Action item »
Every line with the string "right" in it belongs in your answer, so copy them all from the data.

%%

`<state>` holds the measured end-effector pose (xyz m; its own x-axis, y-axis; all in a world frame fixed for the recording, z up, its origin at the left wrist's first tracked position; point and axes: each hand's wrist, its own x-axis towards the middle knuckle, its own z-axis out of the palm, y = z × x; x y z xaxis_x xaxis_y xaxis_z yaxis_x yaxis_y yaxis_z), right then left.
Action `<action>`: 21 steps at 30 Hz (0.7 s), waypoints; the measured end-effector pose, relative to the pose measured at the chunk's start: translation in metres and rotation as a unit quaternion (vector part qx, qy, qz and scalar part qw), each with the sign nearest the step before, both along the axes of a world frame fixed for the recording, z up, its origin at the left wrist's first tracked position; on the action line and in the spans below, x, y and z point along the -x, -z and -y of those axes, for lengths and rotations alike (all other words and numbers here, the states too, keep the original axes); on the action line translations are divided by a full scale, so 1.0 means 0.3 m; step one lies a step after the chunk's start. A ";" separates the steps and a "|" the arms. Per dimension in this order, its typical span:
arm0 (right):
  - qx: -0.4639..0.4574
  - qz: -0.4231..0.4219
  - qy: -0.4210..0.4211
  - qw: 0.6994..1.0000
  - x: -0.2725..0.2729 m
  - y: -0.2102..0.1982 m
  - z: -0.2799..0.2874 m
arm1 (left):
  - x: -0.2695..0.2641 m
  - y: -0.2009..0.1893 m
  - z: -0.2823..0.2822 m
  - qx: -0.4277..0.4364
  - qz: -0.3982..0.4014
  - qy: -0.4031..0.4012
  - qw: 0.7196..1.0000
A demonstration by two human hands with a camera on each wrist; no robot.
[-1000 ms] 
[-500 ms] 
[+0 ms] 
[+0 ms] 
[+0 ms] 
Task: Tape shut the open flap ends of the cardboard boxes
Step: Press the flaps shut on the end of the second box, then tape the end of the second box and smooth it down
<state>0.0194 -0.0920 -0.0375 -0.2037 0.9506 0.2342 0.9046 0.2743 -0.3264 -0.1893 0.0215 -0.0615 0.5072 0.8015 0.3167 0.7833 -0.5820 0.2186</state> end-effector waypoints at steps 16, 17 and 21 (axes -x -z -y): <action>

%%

Exercise answer »
`<state>` holds the measured end-effector pose (xyz m; its own x-axis, y-axis; all in a world frame fixed for the recording, z up, its origin at the left wrist's first tracked position; point and axes: each hand's wrist, its own x-axis towards the middle knuckle, its own z-axis out of the palm, y = z × x; x y z xaxis_x xaxis_y xaxis_z yaxis_x yaxis_y yaxis_z), right then left.
arm0 (right):

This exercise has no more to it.